╭─ Source data
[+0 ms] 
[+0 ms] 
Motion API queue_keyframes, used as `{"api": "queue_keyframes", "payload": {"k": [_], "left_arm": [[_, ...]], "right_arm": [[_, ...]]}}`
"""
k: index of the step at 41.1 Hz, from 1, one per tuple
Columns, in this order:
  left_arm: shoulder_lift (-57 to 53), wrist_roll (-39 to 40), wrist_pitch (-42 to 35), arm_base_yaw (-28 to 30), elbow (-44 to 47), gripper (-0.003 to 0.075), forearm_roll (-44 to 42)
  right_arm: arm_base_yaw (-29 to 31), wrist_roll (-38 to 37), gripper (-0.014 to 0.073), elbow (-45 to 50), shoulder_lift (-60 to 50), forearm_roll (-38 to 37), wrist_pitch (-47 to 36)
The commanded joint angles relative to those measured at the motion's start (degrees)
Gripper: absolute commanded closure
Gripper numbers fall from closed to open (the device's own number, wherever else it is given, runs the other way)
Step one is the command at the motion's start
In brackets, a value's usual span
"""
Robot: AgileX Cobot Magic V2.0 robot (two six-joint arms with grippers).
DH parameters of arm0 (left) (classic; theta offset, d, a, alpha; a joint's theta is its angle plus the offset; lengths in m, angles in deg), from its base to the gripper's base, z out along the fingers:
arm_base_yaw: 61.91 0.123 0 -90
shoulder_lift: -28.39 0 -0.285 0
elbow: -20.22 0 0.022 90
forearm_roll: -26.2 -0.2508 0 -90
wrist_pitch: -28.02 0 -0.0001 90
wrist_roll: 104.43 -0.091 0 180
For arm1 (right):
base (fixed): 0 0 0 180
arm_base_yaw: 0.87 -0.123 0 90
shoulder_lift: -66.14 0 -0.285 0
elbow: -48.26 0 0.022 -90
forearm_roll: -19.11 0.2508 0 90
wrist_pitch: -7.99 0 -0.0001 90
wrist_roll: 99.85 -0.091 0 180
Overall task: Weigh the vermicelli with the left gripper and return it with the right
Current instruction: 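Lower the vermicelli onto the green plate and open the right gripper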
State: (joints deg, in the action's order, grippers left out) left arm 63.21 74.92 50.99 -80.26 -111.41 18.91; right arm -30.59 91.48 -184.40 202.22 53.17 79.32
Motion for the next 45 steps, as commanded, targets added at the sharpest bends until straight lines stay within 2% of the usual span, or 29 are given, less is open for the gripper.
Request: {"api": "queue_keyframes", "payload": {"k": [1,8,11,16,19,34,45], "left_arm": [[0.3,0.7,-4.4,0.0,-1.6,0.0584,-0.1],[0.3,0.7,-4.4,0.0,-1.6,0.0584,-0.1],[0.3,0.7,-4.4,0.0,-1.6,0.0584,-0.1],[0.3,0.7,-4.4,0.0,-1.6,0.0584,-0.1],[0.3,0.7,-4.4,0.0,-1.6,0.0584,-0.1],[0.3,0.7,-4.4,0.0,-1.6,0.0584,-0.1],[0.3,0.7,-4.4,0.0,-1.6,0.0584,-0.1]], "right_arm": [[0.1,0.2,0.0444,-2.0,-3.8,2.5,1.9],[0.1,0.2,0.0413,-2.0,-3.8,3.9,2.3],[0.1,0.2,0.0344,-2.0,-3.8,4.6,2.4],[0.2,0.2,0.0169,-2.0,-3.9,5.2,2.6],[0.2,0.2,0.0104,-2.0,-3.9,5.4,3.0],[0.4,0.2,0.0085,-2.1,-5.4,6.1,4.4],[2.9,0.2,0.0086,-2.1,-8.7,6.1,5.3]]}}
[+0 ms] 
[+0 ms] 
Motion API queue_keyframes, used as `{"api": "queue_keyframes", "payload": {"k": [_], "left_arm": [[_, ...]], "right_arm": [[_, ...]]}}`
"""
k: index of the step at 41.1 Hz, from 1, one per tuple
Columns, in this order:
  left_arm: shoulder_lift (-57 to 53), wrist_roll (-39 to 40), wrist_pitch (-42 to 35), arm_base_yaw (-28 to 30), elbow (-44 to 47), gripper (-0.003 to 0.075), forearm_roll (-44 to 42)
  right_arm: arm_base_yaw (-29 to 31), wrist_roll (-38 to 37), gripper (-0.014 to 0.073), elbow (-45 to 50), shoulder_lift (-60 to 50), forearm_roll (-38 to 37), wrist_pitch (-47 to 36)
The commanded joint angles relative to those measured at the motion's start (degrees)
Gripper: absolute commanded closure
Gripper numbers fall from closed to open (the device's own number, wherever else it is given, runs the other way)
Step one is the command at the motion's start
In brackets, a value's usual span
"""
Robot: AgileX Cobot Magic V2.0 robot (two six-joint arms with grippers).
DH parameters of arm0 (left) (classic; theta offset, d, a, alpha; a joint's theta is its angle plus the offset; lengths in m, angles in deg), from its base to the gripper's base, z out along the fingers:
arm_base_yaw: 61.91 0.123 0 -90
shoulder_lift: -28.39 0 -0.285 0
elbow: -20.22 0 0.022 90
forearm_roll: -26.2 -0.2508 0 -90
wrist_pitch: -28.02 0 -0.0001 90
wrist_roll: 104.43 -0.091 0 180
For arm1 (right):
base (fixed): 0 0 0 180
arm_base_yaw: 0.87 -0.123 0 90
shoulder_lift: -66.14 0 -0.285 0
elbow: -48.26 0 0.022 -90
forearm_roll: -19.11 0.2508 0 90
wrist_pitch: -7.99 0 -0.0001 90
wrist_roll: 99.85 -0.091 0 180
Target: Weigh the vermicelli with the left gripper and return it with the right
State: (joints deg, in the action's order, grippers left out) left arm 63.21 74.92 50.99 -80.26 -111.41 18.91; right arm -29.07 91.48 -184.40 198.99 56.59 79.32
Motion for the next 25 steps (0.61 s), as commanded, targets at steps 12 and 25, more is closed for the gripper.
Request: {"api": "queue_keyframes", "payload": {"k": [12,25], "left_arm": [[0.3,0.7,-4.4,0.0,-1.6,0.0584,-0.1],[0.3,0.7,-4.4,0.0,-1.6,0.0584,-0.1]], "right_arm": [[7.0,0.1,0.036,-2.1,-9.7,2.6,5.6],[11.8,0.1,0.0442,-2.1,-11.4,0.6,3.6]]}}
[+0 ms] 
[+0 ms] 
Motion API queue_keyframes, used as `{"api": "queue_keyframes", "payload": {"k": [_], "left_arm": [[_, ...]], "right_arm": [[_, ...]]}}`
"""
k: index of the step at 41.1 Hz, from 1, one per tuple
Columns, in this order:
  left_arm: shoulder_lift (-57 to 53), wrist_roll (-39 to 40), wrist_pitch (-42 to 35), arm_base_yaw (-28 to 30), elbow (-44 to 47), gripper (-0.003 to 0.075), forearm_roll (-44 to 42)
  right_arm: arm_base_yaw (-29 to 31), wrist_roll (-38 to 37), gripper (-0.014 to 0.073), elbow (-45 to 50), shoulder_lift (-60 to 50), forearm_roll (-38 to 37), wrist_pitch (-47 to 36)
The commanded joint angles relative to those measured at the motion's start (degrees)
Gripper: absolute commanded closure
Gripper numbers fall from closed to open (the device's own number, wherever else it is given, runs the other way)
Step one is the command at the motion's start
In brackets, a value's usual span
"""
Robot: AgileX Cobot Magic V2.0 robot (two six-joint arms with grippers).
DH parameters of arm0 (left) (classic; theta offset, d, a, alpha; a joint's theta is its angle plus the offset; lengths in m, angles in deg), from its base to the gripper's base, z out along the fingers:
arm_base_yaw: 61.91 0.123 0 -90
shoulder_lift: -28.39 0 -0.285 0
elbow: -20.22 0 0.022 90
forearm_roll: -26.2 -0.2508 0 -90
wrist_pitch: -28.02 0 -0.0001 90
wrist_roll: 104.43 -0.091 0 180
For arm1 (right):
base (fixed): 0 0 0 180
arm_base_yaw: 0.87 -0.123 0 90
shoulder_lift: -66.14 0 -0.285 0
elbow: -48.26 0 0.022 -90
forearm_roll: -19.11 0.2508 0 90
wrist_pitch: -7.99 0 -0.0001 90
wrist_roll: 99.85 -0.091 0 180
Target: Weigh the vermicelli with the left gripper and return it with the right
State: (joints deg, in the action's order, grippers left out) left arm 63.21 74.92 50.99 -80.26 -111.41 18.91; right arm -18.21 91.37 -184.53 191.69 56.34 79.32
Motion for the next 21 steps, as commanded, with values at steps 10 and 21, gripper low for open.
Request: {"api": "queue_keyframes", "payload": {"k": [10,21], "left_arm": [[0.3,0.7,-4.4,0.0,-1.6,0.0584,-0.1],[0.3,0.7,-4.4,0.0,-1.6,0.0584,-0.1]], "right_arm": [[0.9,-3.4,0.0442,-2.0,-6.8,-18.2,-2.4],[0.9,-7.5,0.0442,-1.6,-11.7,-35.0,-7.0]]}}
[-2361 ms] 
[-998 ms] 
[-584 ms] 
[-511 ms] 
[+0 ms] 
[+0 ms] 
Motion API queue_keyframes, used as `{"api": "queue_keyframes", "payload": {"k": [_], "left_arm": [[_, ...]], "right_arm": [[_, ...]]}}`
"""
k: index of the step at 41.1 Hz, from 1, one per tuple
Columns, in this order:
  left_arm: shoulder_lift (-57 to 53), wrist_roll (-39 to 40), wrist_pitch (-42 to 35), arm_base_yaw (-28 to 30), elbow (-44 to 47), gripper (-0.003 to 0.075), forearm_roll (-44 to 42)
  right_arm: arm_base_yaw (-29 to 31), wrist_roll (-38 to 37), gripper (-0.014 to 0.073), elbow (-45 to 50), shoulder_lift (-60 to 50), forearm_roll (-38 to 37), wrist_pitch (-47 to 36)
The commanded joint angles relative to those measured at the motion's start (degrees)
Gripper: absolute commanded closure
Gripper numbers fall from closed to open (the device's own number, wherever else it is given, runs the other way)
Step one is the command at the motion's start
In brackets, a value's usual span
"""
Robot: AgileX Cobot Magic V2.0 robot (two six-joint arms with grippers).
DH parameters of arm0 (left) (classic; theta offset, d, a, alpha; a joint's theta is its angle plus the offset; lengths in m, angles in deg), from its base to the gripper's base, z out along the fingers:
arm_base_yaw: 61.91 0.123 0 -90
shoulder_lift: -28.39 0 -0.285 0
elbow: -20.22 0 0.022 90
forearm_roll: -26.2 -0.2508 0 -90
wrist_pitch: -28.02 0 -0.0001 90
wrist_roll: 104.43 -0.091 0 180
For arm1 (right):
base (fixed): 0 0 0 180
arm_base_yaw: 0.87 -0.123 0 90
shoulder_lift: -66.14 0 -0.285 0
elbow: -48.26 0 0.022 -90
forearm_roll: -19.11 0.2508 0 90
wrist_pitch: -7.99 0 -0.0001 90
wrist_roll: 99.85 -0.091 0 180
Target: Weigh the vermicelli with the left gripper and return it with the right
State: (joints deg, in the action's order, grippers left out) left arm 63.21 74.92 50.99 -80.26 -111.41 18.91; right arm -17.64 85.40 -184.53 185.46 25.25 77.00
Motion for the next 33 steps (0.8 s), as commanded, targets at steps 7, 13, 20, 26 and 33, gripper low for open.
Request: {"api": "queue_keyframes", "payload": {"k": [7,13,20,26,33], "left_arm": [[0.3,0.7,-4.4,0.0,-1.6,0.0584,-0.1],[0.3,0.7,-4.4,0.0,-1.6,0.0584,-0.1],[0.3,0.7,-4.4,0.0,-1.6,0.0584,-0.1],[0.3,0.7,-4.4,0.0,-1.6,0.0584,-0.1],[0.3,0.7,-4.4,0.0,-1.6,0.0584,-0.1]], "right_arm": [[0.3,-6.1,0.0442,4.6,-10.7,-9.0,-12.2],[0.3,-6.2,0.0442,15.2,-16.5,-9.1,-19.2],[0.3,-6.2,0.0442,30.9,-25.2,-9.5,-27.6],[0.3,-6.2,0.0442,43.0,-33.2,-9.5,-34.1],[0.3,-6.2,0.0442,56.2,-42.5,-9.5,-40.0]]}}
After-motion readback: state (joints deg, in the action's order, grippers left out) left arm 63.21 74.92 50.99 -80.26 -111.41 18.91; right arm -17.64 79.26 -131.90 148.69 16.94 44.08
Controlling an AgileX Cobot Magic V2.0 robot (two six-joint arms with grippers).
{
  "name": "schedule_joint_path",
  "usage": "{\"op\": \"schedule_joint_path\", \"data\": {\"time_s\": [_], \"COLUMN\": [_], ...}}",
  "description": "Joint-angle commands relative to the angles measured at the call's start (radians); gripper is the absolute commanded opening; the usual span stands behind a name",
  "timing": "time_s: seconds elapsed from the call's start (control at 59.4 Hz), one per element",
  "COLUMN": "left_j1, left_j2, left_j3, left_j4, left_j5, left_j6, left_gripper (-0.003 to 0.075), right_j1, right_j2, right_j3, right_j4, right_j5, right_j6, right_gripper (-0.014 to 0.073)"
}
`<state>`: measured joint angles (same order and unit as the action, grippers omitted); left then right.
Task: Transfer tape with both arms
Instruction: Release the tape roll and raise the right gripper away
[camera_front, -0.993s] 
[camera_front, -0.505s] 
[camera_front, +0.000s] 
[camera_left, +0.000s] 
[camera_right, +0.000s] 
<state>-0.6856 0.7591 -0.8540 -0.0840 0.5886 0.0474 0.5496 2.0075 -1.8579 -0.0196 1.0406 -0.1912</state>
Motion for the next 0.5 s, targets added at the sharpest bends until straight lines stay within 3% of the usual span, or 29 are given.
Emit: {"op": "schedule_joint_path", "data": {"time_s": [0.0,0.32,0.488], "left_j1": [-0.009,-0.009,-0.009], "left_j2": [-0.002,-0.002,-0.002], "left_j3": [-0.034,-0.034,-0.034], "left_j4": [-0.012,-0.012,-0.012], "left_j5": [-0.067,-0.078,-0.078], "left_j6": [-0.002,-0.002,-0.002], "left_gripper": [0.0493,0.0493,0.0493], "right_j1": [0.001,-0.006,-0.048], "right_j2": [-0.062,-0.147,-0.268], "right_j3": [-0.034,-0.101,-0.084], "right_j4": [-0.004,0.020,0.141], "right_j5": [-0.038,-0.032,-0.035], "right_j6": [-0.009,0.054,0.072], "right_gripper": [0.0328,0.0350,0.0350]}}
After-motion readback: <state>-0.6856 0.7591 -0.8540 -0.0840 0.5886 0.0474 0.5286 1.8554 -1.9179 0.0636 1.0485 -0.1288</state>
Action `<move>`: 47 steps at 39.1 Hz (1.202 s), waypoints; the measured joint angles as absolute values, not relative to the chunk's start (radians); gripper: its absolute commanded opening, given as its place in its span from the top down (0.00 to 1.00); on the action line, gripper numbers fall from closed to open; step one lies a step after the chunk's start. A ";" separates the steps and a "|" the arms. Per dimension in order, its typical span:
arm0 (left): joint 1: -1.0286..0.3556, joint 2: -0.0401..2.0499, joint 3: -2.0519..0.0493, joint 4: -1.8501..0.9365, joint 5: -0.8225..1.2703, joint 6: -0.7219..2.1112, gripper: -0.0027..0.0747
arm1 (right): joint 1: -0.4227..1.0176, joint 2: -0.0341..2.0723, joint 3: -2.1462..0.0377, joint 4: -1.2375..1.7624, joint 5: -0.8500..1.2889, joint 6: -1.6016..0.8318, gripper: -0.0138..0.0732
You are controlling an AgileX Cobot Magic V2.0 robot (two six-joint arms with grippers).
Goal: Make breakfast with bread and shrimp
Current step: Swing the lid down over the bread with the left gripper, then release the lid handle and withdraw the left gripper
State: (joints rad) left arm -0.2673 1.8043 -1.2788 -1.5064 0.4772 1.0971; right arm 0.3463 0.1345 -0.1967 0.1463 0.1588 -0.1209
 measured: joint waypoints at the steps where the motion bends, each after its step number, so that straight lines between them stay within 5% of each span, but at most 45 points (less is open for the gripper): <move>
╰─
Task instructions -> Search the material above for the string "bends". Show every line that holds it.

Response box ->
Motion for the next 45 steps, as commanded, targets added at the sharpest bends until straight lines stay within 2% of the usual span, or 29 are given, less is open for the gripper.
Motion for the next 0.5 s, targets added at the sharpest bends until straight lines stay within 3% of the usual span, or 29 are given.
 measured: joint waypoints at the steps where the motion bends, each after its step number, so that straight lines between them stay within 5% of each span, but at most 45 points (less is open for the gripper): <move>

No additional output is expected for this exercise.